- 1.
- Let X denote the height of blue spruce trees in a field close to an industrial
area and let Y denote the height of blue spruce trees in a natural area.
Suppose we randomly select 12 trees from each field that are the same age.
Hence, we are using a completely randomized design.
We are interested in the hypotheses:
Ho : The trees in both fields are about the same height.
Ha : The trees in the industrial field are typically shorter than those
in the natural field.
Let T denote the Wilcoxon statistic (number of times Y beats X).

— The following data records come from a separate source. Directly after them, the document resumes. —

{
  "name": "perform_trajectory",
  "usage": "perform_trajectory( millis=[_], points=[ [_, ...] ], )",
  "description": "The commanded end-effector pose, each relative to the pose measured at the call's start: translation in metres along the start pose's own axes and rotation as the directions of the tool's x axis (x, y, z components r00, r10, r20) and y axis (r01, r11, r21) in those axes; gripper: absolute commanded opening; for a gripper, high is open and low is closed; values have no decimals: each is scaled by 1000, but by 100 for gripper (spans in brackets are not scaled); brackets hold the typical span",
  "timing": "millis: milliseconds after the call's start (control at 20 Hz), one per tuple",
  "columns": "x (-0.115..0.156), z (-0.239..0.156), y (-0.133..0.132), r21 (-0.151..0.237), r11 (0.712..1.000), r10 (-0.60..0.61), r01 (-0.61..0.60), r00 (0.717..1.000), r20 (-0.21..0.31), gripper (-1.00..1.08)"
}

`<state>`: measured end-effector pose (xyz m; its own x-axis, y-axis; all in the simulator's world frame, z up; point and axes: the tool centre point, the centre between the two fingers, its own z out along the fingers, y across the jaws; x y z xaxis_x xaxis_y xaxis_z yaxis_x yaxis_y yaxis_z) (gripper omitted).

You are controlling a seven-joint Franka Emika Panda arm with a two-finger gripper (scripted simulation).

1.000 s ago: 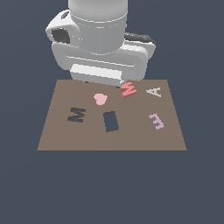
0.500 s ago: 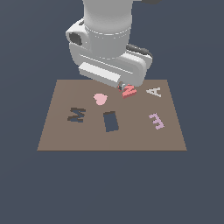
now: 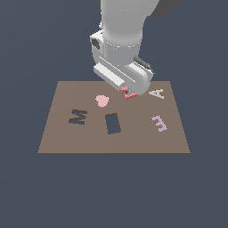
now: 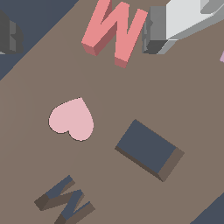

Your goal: Insert a designated object into the corresponding slot on a board.

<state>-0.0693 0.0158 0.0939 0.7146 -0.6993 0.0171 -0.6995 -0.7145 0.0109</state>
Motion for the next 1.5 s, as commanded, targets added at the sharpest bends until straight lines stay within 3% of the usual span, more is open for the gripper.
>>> perform_trajectory(
  millis=[0, 700, 1000, 1450],
  points=[
    [-9, 8, -2, 1, 997, 79, -79, 997, 3, 100],
    [-40, 38, -18, 3, 937, 349, -349, 937, 17, 100],
    [-44, 42, -22, 3, 922, 387, -387, 922, 19, 100],
    [-44, 53, -22, 3, 922, 388, -388, 921, 20, 100]
  ],
)
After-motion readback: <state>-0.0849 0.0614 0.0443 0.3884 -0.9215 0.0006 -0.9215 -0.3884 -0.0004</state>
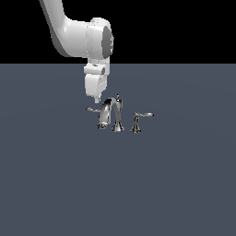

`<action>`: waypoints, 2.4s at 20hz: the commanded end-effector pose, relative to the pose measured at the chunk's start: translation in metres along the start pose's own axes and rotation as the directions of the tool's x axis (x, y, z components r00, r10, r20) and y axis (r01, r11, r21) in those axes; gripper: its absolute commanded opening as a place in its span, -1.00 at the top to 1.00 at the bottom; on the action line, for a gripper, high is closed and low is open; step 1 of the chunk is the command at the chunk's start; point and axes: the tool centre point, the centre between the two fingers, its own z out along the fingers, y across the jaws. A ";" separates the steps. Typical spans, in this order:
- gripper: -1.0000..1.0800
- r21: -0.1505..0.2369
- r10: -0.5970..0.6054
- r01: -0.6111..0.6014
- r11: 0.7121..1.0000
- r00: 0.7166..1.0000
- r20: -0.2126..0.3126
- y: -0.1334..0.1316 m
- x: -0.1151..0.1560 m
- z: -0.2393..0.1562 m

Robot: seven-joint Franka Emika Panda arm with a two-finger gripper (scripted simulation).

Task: Turn on the faucet by rotating a designated handle.

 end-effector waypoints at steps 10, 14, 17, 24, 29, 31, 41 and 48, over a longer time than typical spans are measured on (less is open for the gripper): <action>1.00 0.077 0.123 -0.117 0.990 0.989 -0.082 -0.022 -0.014 0.035; 1.00 0.086 0.134 -0.126 0.988 0.987 -0.089 -0.023 -0.016 0.038; 1.00 0.086 0.134 -0.126 0.988 0.987 -0.089 -0.023 -0.016 0.038; 1.00 0.086 0.133 -0.125 0.988 0.987 -0.089 -0.010 -0.023 0.040; 1.00 0.086 0.134 -0.126 0.988 0.987 -0.089 0.003 -0.030 0.041; 1.00 0.086 0.134 -0.126 0.988 0.987 -0.089 0.009 -0.033 0.042; 1.00 0.095 0.142 -0.133 0.987 0.985 -0.093 0.023 -0.028 0.042; 1.00 0.092 0.139 -0.131 0.987 0.986 -0.091 0.041 -0.027 0.044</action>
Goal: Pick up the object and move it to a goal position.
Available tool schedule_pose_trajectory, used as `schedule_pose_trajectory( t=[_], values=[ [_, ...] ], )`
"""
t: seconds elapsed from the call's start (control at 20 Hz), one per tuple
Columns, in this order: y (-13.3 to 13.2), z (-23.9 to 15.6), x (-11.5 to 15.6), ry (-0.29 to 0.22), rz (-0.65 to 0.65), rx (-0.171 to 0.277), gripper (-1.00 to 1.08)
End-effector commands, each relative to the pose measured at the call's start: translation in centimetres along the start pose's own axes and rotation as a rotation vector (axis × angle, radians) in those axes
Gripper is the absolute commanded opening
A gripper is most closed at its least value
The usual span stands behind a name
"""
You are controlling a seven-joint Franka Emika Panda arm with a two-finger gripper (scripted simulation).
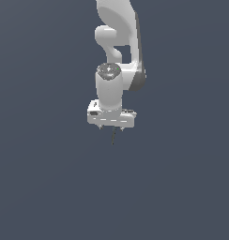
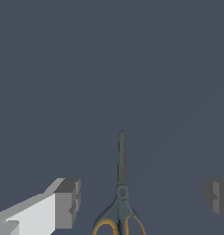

The expected value of T under the null hypothesis is.
- (a).
- 12
- (b).
- 72
- (c).
- 144
- (d).
- 24
- 2.
- A 95% CI for
the shift in heights between the
trees in the natural field and the industrial field
is given by
(1.0,12.6).
What is the correct decision with regards to the hypotheses.
- (a).
- reject Ho, trees in the natural field are taller than those in the industrial field.
- (b).
- reject Ha, trees in both fields are about the same height.
- (c).
- Inconclusive.
- (d).
- Sample sizes are far too small.
- 3.
- A long term study of accidents at a Quincy shoe factory led management to
conclude that the number of accidents per person during a year (X) is
distributed according to the Poisson law.
The average number of accidents per person per year was 0.3.
The mean and variance of X are
- (a).
- 0.3 , 0.09
- (b).
- 0.3 , 0.548
- (c).
- 0.3 , 0.3
- (d).
- 0.6 , 0.6
- 4.
- Suppose that a political candidate, Jonesy, claims that he will gain more than 50%
of the votes in a city election and thereby
emerge as the winner. The hypotheses are Ho: Jonesy will get at most 50% of the votes;
and Ha: Jonesy will get more than 50%
of the votes. Which of the following statement is TRUE?
- (a)
- A type 2 error is made if we let Jonesy win.
- (b)
- A type 2 error is committed if we believe that Jonesy will lose and then he emerged as the winner.
- (c)
- A type 1 error is committed if we believe that Jonesy was cheated in the election.
- (d)
- We are 50% confident that Jonesy will win the election.
- 5.
- 100 5th graders were asked the following question: If you
were asked to pick between the following ice cream flavors, which
flavor would you choose?
The results of this survey are given below:
| Vanilla |
Chocolate |
Strawberry |
Total |
| 35 |
55 |
10 |
100 |
What is a 95% Confidence Interval for the difference in proportions
between those that like chocolate and those that like vanilla ice cream?
- (a.)
- (.35, .55)
- (b.)
- (.018, .382)
- (c.)
- ( 0, .2)
- (d.)
- (.2, 1)
- 6.
- An office furniture manufacturer installed a new adhesive application
process, which, he believes to be better than the old process.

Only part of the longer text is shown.